■ TASK REQUIREMENTS ■
Your task is to copy every line below that contains the word "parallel".

(STORED DATA)

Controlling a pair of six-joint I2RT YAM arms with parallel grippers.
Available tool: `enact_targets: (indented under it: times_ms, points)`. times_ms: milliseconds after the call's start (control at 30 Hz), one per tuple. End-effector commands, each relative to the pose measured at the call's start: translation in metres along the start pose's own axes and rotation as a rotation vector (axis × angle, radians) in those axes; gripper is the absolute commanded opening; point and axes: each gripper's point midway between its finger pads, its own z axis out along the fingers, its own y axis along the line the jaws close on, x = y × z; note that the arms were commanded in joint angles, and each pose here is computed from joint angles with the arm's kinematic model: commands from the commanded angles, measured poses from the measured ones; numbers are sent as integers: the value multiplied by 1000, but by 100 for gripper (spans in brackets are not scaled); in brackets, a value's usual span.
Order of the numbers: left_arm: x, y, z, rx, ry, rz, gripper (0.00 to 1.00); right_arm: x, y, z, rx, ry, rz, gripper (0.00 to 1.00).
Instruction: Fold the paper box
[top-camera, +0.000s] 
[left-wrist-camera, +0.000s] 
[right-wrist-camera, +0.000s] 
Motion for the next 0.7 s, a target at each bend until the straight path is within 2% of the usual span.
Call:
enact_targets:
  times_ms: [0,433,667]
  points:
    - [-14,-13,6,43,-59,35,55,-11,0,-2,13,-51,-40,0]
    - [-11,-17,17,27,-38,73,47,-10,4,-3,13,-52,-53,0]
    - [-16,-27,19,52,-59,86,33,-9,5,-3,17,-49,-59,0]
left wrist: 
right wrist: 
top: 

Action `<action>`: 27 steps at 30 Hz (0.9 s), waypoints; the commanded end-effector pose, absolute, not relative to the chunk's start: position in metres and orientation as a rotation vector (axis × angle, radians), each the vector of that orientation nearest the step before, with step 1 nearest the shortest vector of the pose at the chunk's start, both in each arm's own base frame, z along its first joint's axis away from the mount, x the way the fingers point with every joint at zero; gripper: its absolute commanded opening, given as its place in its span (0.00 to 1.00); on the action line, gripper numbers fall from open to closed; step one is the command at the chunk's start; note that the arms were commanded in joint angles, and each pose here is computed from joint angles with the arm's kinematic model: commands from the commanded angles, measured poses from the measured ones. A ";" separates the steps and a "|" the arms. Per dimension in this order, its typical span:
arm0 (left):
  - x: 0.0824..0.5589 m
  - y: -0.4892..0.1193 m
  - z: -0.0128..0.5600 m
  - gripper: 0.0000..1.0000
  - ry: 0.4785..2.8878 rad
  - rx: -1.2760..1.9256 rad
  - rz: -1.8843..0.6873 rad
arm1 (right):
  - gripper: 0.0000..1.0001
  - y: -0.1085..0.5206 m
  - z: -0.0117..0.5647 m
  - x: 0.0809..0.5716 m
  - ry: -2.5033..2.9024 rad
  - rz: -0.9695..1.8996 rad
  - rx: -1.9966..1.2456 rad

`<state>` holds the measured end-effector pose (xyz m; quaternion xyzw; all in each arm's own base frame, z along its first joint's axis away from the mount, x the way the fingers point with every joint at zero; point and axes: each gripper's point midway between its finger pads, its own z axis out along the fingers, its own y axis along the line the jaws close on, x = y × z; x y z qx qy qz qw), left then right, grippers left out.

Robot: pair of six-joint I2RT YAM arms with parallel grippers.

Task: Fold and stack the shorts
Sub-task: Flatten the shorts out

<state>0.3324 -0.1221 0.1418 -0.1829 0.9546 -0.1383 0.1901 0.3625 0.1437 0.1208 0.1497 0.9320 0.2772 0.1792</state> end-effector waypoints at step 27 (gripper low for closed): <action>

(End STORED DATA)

■ SOLUTION TO THE EXERCISE ■
Controlling a pair of six-joint I2RT YAM arms with parallel grippers.
Robot: pair of six-joint I2RT YAM arms with parallel grippers.

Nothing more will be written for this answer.